There is some caution needed when working with FILESTREAM and clustered indexes. Specifically, if all of the following conditions are true, your FILESTREAM data ends up being moved to the default FILEGROUP even though this may not be your intent:
- Your database has more than one FILESTREAM filegroup.
- You have one or more tables that store FILESTREAM data on a non-default filegroup.
- You drop and re-create a clustered index on such a table.
When all these conditions are met, you will find that your FILESTREAM data has been moved (copied initially, until garbage collection takes place) to the default FILESTREAM filegroup.
Solution
In order to avoid this, when re-creating the clustered index, be sure to explicitly specify the FILESTREAM filegroup to use for that table (with the exception of partitioning rows, it’s not possible to have data in a single table spread across two FILESTREAM filegroups):
ALTER TABLE [dbo].[FILESTREAMtablename] ADD CONSTRAINT [PKEY] PRIMARY KEY CLUSTERED ([ID] ASC) -- Explicitly specifying the FILESTREAM filegroup causes no data to be moved (if the filegroup you specify is where the FILESTREAM data already is located FILESTREAM_ON [FILESTREAM_filegroup2]
Because SQL Server Management Studio does not support specifying the FILESTREAM filegroup to use when creating clustered indexes, you can only do this using T-SQL scripts.
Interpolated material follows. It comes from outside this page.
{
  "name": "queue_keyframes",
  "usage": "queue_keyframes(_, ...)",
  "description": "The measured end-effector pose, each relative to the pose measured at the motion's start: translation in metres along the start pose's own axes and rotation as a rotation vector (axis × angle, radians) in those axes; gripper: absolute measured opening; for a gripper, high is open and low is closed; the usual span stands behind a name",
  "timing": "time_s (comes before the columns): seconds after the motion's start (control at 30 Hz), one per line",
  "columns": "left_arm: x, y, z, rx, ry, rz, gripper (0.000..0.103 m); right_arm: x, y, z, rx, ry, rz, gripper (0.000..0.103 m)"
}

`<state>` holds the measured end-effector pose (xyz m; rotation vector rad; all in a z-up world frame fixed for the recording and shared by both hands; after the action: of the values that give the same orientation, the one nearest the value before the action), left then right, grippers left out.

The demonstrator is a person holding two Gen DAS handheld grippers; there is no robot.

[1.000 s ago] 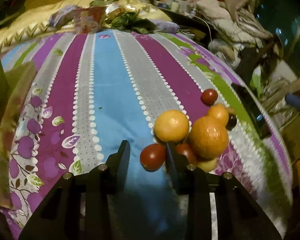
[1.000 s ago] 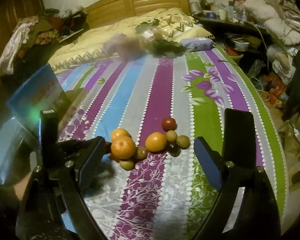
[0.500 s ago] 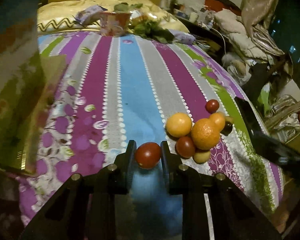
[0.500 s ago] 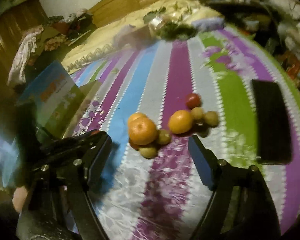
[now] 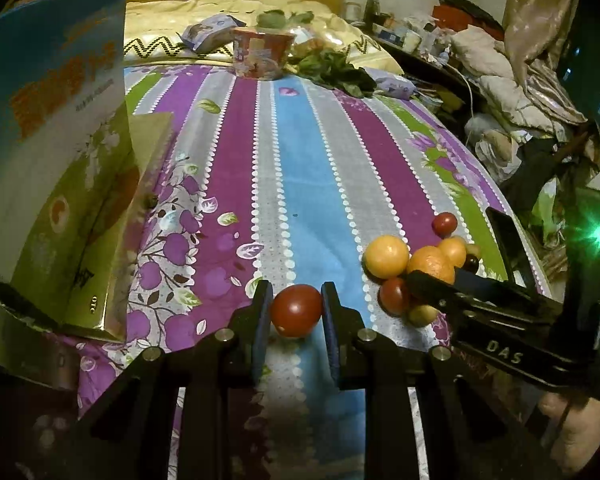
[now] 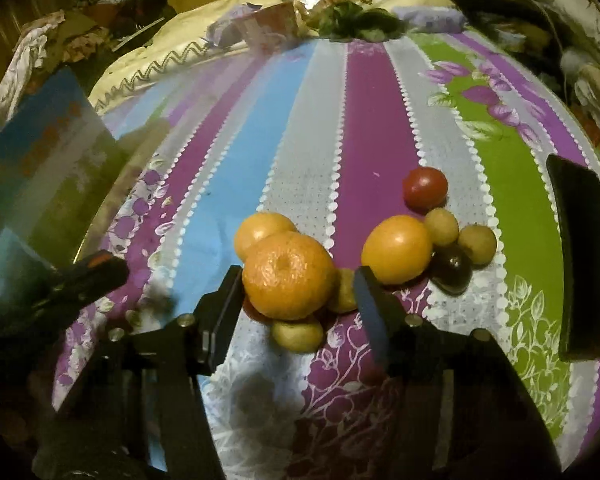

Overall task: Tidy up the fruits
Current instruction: 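Grasp the mandarin with the right tool while the left tool lifts the tomato, then carry the tomato and mandarin in both tools over the light-blue basket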

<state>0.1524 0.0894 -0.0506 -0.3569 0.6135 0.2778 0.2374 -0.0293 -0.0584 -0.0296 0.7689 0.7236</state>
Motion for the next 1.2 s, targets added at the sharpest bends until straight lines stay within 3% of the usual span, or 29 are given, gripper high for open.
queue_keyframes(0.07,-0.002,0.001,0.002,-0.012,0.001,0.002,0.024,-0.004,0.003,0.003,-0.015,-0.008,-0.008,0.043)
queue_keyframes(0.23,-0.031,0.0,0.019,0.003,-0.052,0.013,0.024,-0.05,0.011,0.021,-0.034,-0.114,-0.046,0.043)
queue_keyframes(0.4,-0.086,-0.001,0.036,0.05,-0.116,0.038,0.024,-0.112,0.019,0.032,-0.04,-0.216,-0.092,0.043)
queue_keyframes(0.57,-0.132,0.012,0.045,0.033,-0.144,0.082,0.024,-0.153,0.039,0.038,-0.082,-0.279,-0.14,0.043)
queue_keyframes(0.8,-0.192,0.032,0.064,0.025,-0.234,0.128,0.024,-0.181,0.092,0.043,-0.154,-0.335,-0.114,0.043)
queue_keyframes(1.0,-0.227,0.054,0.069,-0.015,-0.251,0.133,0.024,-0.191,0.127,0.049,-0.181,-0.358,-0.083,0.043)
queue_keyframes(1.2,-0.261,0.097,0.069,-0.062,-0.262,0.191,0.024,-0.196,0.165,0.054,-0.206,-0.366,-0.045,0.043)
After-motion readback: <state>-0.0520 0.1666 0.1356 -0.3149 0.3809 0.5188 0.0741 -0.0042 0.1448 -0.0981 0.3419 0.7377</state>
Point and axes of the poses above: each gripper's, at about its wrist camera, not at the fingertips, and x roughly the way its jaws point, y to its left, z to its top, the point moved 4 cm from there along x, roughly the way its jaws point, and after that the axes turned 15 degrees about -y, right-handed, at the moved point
If you have accidentally moved your FILESTREAM to an incorrect filegroup, you can recover by first making sure the garbage collector has removed all the files from the old location (this will normally involve backing up and truncating the transaction log, then executing a CHECKPOINT – more details about the garbage collector can be found in Paul Randal’s post). Then you can drop and re-create your clustered index again
Background and Discussion
The reason for this data move is directly related to the purpose of a clustered index. A clustered index determines the physical organization of the table data on disk, and if this physical organization changes, the entire table is re-written to disk.
Of course, the physical table data does not include FILESTREAM, so from that perspective, you may consider this behavior unexpected.
However, this behavior is by design, and the design is such that this is the way to move FILESTREAM data from one filegroup to another, which might be necessary if the volume on which the FILESTREAM filegroup is located is running out of space, or if you are upgrading hardware and need to migrate data to a new storage array.